Much of the work is being done by homeowners, not by professionals. When Hanley Wood surveyors asked, "Who will do the remodeling work in the future?":

  • 42% said they'd do the work themselves.
  • 34% said they'd hire a professional contractor.
  • 24% said they'd split the work with a contractor.

Cash and savings are (80%) by far the biggest source of money for remodeling projects. Only 7% of Hanley Wood's survey respondents said they'd used a home-equity line of credit to pay for remodeling work; 9% said they would use a line of credit in the future.

Costs, payback vary by region

The Remodeling Magazine Cost vs. Value Report also compares costs among nine U.S. regions. The payback on a remodeling dollar is highest in the Pacific region: Washington, Oregon, California, Hawaii and Alaska. There, projects recoup, on average, 71.3%, even though costs on the West Coast are higher than in the rest of the country.

The next-highest payback – 67.6% – is in the West South Central region: Texas, Oklahoma, Arkansas and Louisiana. There, construction costs are low and resale values are relatively high.

Similar conditions apply in the South Atlantic – Florida, Georgia, the Carolinas, the Virginias, Delaware and Maryland – with payback at 67.3%.

In the rest of the country, though, depressed home prices limit the payback on a remodeling job:

  • New England: Maine, New Hampshire, Vermont, Massachusetts and Rhode Island; 60.5%.
  • East South Central: Kentucky, Tennessee, Mississippi and Alabama; 59.8%.
  • Mountain: Montana, Wyoming, Idaho, Colorado, Utah, Nevada, Arizona and New Mexico; 58.5%.
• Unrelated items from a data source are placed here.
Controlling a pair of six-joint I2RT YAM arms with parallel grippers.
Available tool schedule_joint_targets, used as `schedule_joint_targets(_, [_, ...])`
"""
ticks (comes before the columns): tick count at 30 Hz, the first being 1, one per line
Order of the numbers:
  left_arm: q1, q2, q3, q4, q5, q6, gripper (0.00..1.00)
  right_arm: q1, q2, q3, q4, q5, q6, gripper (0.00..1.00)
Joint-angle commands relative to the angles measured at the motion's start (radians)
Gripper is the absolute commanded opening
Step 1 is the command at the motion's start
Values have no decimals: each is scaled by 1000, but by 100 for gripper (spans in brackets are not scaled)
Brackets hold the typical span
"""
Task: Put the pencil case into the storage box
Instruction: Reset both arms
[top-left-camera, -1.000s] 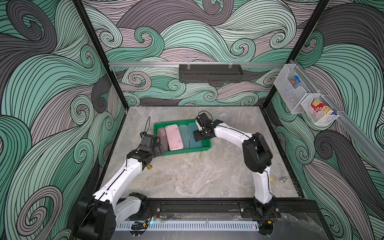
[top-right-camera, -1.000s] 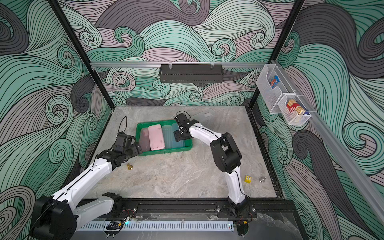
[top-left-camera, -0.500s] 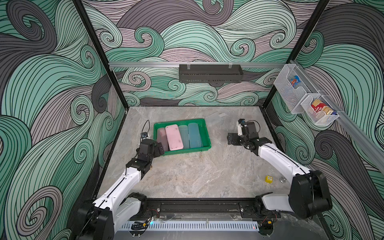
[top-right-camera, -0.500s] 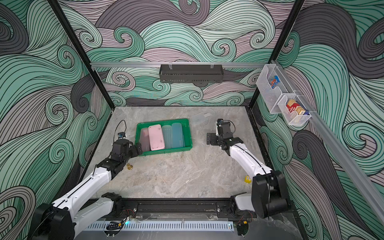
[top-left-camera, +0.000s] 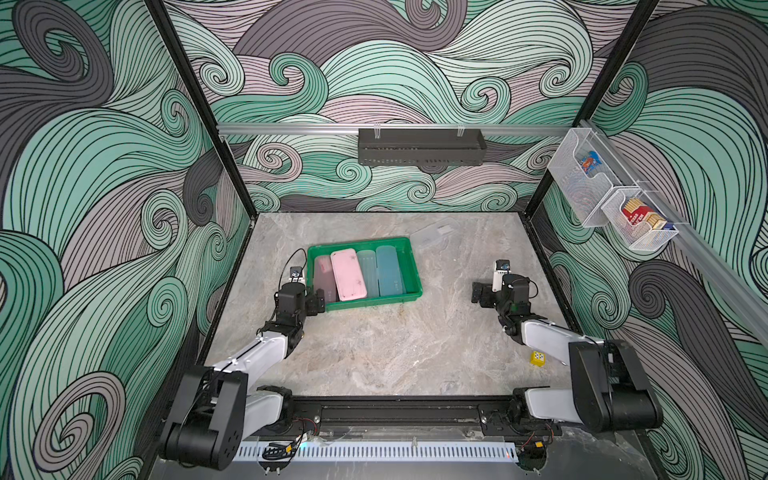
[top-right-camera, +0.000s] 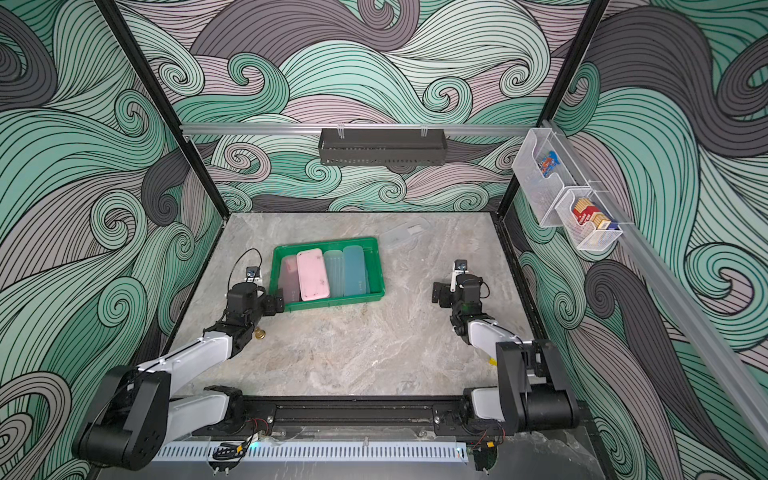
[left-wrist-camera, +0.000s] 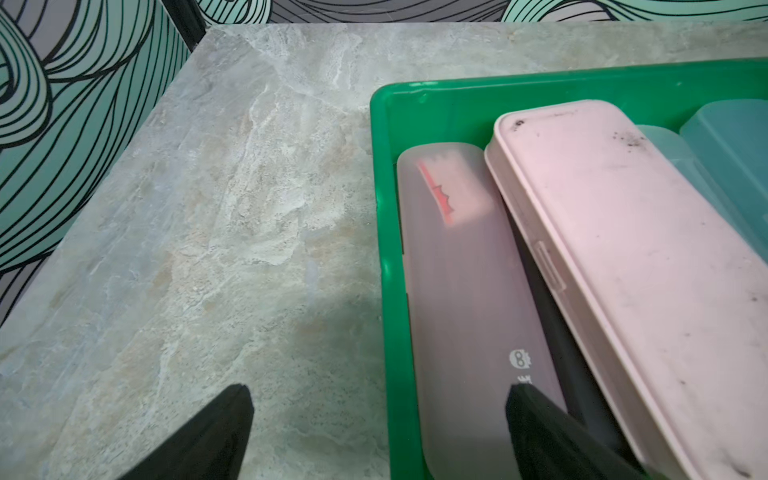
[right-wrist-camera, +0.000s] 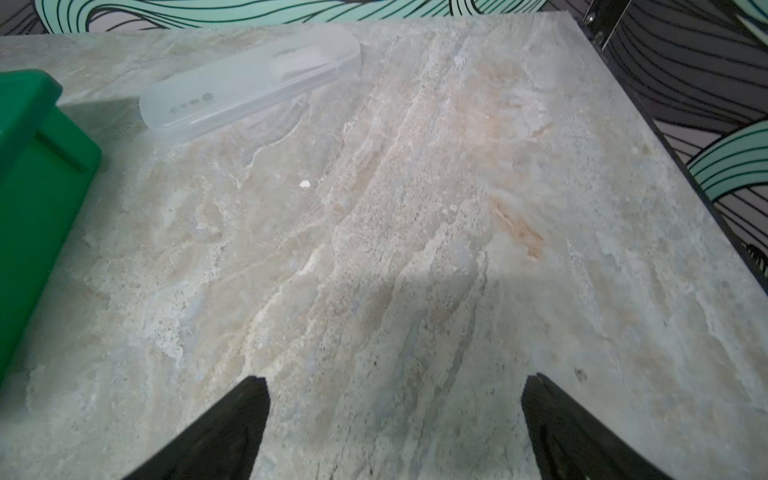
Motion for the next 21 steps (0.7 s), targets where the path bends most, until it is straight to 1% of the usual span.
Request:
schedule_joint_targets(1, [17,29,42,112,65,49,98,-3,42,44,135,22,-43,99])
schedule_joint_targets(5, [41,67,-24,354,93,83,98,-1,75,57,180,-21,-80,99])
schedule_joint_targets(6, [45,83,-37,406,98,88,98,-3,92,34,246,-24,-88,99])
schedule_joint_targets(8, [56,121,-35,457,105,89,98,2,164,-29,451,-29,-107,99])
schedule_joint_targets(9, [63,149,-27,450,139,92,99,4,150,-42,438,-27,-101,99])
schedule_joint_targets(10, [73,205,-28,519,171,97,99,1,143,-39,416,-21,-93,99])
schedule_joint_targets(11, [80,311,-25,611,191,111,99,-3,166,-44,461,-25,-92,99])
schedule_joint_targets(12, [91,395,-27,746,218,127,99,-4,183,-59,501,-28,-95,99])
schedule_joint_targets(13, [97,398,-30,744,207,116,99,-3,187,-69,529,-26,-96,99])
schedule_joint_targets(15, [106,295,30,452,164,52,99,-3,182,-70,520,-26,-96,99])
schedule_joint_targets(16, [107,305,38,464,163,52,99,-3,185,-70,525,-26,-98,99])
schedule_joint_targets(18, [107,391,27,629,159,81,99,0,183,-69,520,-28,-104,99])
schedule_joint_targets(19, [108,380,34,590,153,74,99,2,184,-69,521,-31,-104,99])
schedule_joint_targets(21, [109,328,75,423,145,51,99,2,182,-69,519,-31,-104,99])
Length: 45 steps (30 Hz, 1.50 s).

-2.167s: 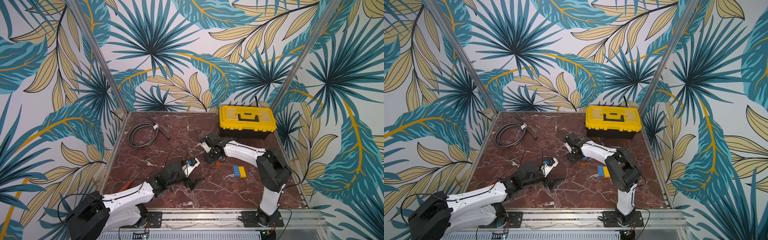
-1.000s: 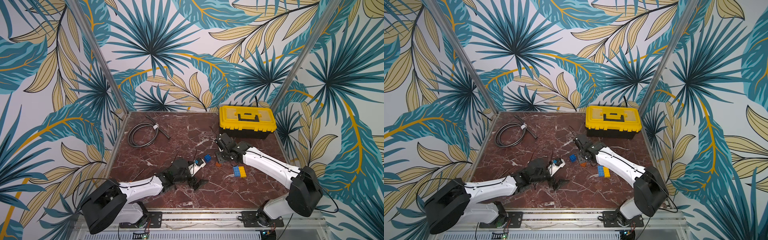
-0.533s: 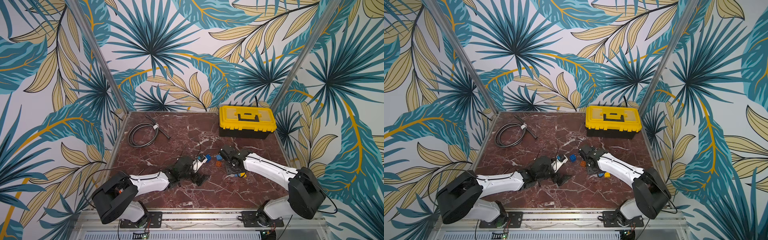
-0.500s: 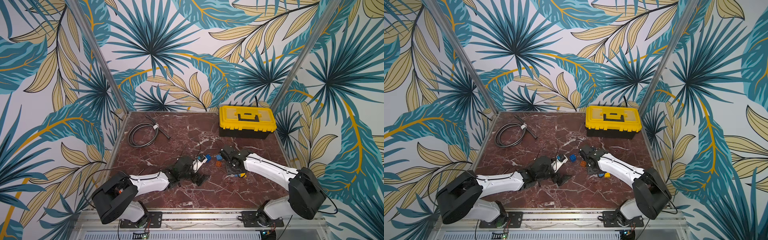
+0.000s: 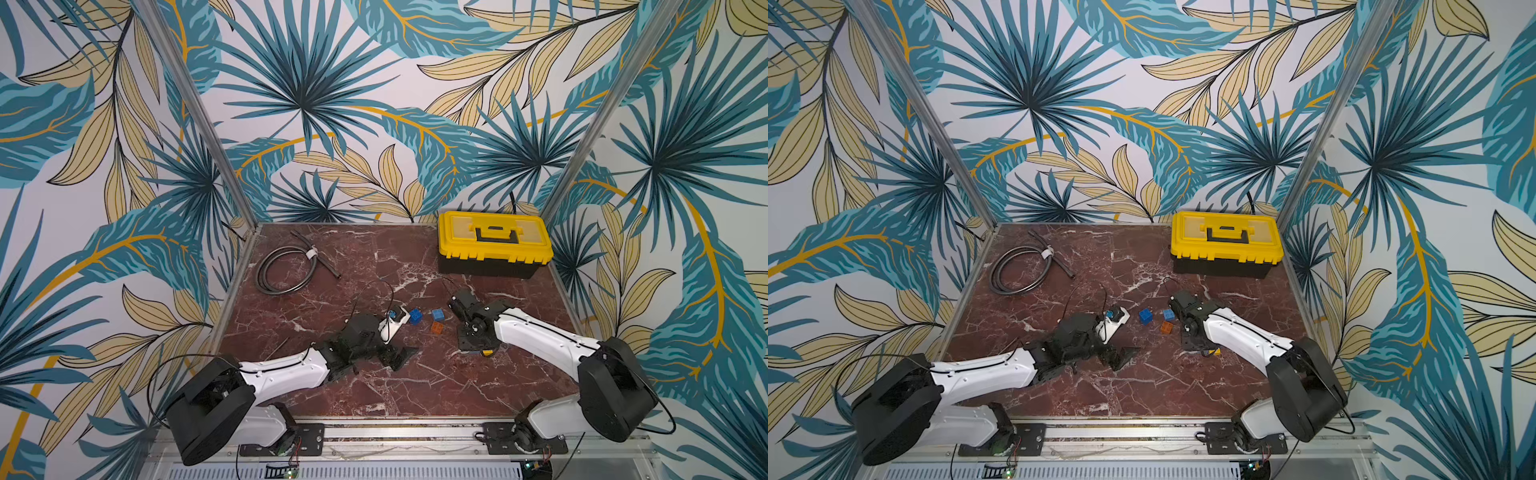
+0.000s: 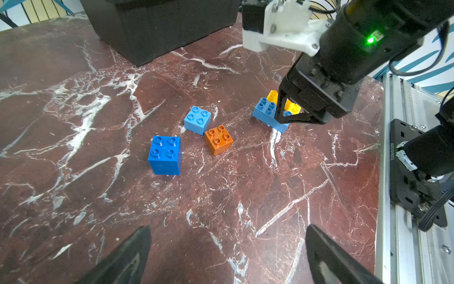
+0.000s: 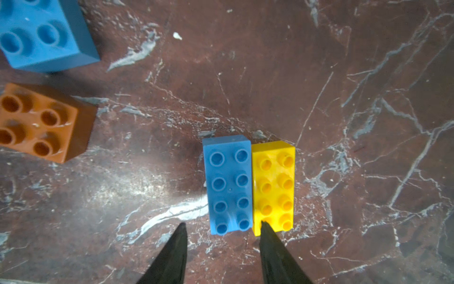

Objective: Assemble the letter f with lego
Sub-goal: Pick up the lego brick from the center of the board.

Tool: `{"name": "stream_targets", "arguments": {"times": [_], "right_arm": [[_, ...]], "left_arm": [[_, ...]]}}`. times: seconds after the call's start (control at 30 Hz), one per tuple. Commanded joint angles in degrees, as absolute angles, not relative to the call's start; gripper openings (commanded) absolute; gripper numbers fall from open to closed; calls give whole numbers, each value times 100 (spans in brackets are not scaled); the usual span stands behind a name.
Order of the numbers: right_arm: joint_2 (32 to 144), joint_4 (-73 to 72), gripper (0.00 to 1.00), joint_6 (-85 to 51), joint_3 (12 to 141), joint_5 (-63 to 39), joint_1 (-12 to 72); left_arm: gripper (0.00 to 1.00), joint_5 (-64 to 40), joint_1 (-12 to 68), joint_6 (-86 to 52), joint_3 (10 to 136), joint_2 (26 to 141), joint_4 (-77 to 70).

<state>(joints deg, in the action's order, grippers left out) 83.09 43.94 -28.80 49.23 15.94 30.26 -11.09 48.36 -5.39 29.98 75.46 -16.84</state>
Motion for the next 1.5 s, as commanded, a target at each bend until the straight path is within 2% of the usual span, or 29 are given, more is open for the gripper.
{"name": "stream_targets", "arguments": {"times": [0.0,0.7,1.23,1.33,1.47], "right_arm": [[8444,4207,47,-2777,4773,1431,2973],[8842,3990,47,-2691,4818,1362,2779],[9036,3848,35,-2381,4900,745,2782],[8961,3963,44,-2486,4931,1017,2778],[8903,3993,49,-2514,5007,1081,2784]], "left_arm": [[99,-1028,4857,-563,2905,7428,-1670],[99,-1050,4855,-595,2849,7348,-1670],[99,-1070,4852,-585,2813,7270,-1669],[99,-1066,4855,-580,2803,7260,-1670],[100,-1072,4854,-563,2819,7282,-1670]]}}
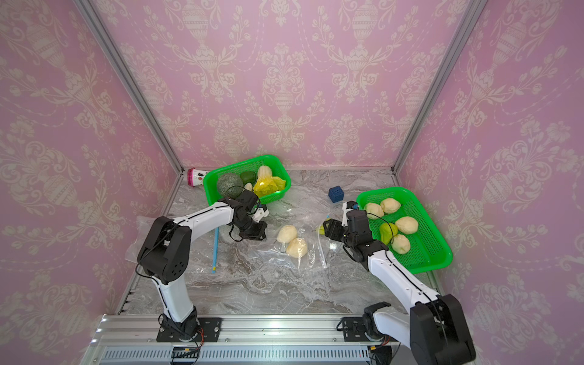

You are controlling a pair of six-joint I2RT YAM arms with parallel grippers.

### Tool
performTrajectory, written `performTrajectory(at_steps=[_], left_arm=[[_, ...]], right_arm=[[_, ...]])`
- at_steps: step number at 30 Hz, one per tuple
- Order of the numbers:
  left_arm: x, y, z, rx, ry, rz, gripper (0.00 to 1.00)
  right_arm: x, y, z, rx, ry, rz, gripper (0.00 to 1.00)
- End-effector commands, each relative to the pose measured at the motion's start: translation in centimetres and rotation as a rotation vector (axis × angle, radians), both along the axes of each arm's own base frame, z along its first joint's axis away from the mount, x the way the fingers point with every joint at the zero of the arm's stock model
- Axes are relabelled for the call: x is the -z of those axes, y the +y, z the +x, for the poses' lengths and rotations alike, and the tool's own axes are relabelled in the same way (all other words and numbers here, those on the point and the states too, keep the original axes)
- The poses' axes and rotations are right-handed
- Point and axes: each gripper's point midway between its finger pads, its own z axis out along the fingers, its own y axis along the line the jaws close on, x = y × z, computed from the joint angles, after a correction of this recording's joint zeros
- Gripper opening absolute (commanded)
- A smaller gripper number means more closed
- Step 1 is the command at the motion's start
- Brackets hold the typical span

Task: Open the zip-top bag and take out the pear
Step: Pick up the pear from the zipper food storage bag, then place the pear in the basket.

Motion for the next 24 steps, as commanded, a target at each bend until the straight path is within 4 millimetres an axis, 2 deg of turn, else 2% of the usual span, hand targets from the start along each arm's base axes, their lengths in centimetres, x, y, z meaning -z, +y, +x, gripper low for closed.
performTrajectory(at_steps=[1, 6, 8, 11, 14, 18, 24], left_arm=[[0.3, 0.6, 0.2, 0.013, 0.002, 0.029, 0.0], [0.3, 0.4, 0.2, 0.014, 0.002, 0.02, 0.0], [0.2, 0.4, 0.3, 0.015, -0.002, 0.018, 0.0], [0.0, 0.4, 0.3, 0.017, -0.007, 0.017, 0.0], [-0.1, 0.4, 0.3, 0.019, -0.011, 0.016, 0.0], [0.0, 0.3, 0.3, 0.02, -0.008, 0.014, 0.0], [0.1, 0.3, 0.3, 0.022, -0.005, 0.013, 0.0]], right_arm=[[-1.2, -4.3, -0.7, 0.074, -0.005, -0.036, 0.59], [-3.3, -13.3, 0.4, 0.336, -0.056, -0.035, 0.53], [-3.2, -17.3, 0.5, 0.461, -0.063, -0.015, 0.52], [-3.1, -22.1, 0.4, 0.609, -0.081, 0.032, 0.52], [-2.2, -26.6, -0.5, 0.754, -0.079, 0.057, 0.52], [-1.1, -30.3, -1.7, 0.874, -0.087, 0.084, 0.5], [0.5, -31.7, -1.0, 0.887, -0.072, 0.095, 0.57]])
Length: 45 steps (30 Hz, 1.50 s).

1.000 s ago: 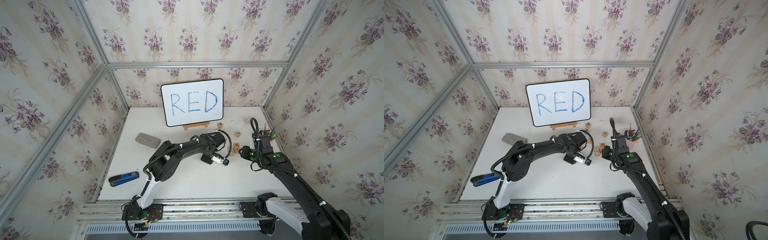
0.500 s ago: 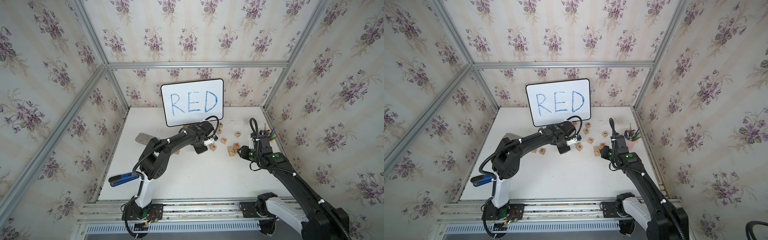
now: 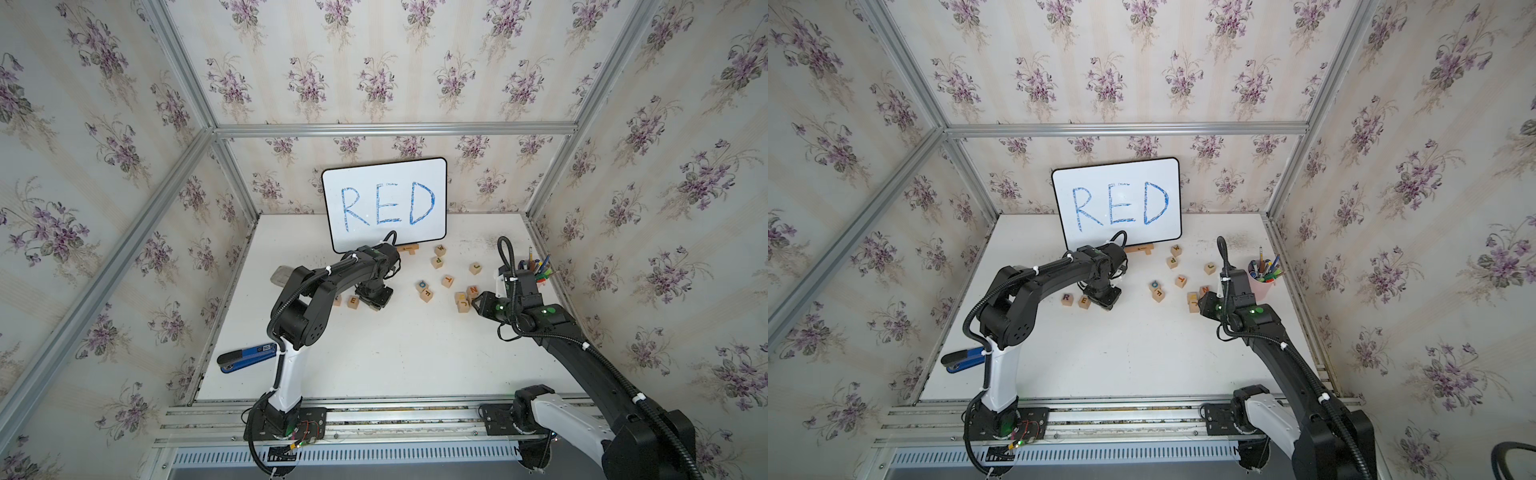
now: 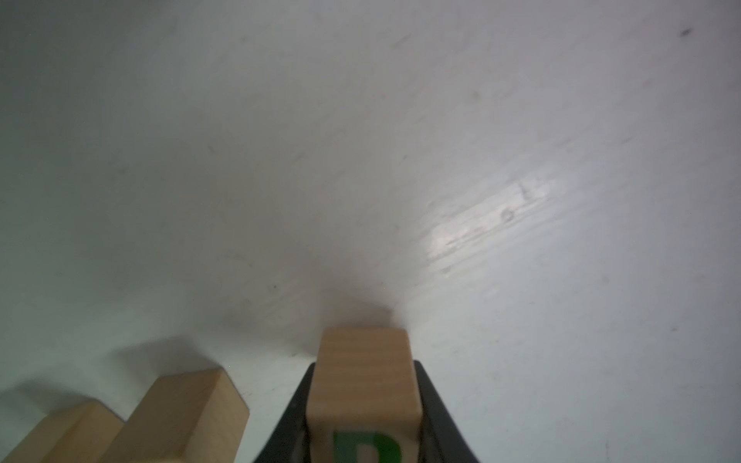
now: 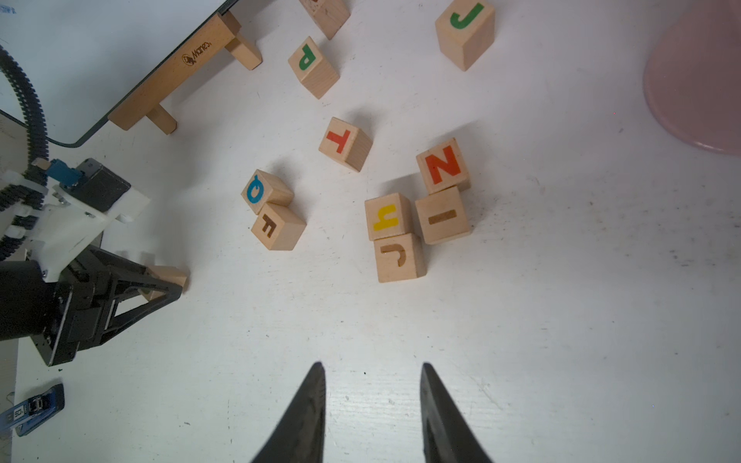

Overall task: Assemble the uppercase word "red" with letter blocks
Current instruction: Place the letter block at the center of the board, then adjust the letter block at the center of the board.

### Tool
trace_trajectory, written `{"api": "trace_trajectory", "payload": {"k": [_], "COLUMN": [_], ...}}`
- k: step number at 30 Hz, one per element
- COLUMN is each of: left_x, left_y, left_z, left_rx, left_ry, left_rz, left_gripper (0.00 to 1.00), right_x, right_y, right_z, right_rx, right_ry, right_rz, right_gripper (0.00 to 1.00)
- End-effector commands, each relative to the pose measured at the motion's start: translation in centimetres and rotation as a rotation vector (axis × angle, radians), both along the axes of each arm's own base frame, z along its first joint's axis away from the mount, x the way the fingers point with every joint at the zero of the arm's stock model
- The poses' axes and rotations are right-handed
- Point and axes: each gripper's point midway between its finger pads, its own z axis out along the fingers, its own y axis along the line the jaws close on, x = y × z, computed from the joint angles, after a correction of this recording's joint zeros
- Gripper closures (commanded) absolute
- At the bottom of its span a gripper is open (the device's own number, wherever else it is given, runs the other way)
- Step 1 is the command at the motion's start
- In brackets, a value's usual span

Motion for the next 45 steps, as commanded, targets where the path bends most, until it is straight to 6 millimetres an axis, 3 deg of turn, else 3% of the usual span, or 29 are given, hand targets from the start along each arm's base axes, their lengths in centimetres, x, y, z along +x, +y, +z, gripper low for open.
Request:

Regions where remodeling pays back the least (below the national average of 57.7%) are:

  • Middle Atlantic: New York, Pennsylvania, New Jersey and Connecticut; 56.8%.
  • East North Central: Michigan, Wisconsin, Illinois, Indiana and Ohio; 55.3%.
  • West North Central: the Dakotas, Nebraska, Kansas, Minnesota, Iowa and Missouri; 49.5%.